About this exercise: Give back the records in their entirety, exactly.

Available data:
· · · · · · ·

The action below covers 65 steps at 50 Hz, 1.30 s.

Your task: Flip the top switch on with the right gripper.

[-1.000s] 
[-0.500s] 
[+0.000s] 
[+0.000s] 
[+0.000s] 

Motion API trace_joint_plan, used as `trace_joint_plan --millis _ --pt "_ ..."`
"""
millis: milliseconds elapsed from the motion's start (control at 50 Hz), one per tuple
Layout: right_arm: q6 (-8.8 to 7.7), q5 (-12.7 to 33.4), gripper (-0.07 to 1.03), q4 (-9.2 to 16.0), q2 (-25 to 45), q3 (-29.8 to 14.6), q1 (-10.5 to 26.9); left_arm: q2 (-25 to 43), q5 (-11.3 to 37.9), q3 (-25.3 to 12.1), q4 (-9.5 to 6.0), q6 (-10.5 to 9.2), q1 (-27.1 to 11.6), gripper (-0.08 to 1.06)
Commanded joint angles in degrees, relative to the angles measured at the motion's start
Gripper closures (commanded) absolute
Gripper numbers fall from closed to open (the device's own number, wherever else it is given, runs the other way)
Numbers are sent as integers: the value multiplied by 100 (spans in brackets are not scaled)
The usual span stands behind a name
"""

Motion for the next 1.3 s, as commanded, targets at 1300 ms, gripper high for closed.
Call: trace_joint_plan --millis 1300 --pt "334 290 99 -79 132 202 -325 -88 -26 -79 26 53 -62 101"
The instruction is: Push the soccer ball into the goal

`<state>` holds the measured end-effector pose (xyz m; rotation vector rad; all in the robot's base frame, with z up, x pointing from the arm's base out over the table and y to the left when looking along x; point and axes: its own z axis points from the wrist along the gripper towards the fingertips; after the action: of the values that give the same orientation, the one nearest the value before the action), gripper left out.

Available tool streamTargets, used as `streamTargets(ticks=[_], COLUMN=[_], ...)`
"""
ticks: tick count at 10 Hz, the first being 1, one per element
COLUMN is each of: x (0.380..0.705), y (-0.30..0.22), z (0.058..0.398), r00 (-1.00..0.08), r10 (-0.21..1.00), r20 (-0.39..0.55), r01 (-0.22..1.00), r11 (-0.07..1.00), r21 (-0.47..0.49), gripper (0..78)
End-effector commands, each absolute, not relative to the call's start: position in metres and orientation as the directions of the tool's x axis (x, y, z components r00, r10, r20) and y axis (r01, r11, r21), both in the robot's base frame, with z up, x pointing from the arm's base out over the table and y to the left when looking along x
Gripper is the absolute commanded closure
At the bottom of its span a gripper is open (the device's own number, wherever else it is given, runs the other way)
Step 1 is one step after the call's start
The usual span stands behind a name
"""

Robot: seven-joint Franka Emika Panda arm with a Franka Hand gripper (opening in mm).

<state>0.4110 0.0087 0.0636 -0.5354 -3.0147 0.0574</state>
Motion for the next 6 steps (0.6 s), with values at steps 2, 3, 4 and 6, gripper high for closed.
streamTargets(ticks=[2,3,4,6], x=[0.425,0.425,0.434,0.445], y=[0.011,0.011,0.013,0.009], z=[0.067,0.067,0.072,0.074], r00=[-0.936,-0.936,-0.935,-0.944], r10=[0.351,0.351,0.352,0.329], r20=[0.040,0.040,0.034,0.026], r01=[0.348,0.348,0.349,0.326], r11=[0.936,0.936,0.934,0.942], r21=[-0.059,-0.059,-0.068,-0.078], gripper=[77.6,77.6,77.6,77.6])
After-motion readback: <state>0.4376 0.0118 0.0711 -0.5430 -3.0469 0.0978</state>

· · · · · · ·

Answer space:
The action below covers 65 steps at 50 Hz, 1.30 s.

Your task: Flip the top switch on with the right gripper.

[-1.000s] 
[-0.500s] 
[+0.000s] 
[+0.000s] 
[+0.000s] 

Motion API trace_joint_plan, used as `trace_joint_plan --millis _ --pt "_ ..."`
"""
millis: milliseconds elapsed from the motion's start (control at 50 Hz), one per tuple
Layout: right_arm: q6 (-8.8 to 7.7), q5 (-12.7 to 33.4), gripper (-0.07 to 1.03), q4 (-9.2 to 16.0), q2 (-25 to 45), q3 (-29.8 to 14.6), q1 (-10.5 to 26.9); left_arm: q2 (-25 to 43), q5 (-11.3 to 37.9), q3 (-25.3 to 12.1), q4 (-9.5 to 6.0), q6 (-10.5 to 9.2), q1 (-27.1 to 11.6), gripper (-0.08 to 1.06)
Commanded joint angles in degrees, relative to the angles measured at the motion's start
Gripper closures (commanded) absolute
Gripper numbers fall from closed to open (the device's own number, wherever else it is given, runs the other way)
Numbers are sent as integers: the value multiplied by 100 (spans in brackets are not scaled)
The usual span stands behind a name
"""

Motion for the next 1.3 s, as commanded, targets at 1300 ms, gripper high for closed.
Call: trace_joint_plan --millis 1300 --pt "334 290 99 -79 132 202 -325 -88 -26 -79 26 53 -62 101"
The instruction is: Push the soccer ball into the goal

`<state>` holds the measured end-effector pose (xyz m; rotation vector rad; all in the robot's base frame, with z up, x pointing from the arm's base out over the table and y to the left when looking along x; point and axes: its own z axis points from the wrist along the gripper towards the fingertips; after the action: of the values that give the same orientation, the one nearest the value before the action), gripper left out.

Available tool streamTargets, used as `streamTargets(ticks=[_], COLUMN=[_], ...)`
"""
ticks: tick count at 10 Hz, the first being 1, one per element
COLUMN is each of: x (0.380..0.705), y (-0.30..0.22), z (0.058..0.398), r00 (-1.00..0.08), r10 (-0.21..1.00), r20 (-0.39..0.55), r01 (-0.22..1.00), r11 (-0.07..1.00), r21 (-0.47..0.49), gripper (0..78)
End-effector commands, each absolute, not relative to the call's start: position in metres and orientation as the directions of the tool's x axis (x, y, z components r00, r10, r20) and y axis (r01, r11, r21), both in the robot's base frame, with z up, x pointing from the arm's base out over the table and y to the left when looking along x
Gripper is the absolute commanded closure
At the bottom of its span a gripper is open (the device's own number, wherever else it is given, runs the other way)
Step 1 is one step after the call's start
The usual span stands behind a name
"""

Robot: seven-joint Franka Emika Panda arm with a Franka Hand gripper (opening in mm).

<state>0.4110 0.0087 0.0636 -0.5354 -3.0147 0.0574</state>
Motion for the next 6 steps (0.6 s), with values at steps 2, 3, 4 and 6, gripper high for closed.
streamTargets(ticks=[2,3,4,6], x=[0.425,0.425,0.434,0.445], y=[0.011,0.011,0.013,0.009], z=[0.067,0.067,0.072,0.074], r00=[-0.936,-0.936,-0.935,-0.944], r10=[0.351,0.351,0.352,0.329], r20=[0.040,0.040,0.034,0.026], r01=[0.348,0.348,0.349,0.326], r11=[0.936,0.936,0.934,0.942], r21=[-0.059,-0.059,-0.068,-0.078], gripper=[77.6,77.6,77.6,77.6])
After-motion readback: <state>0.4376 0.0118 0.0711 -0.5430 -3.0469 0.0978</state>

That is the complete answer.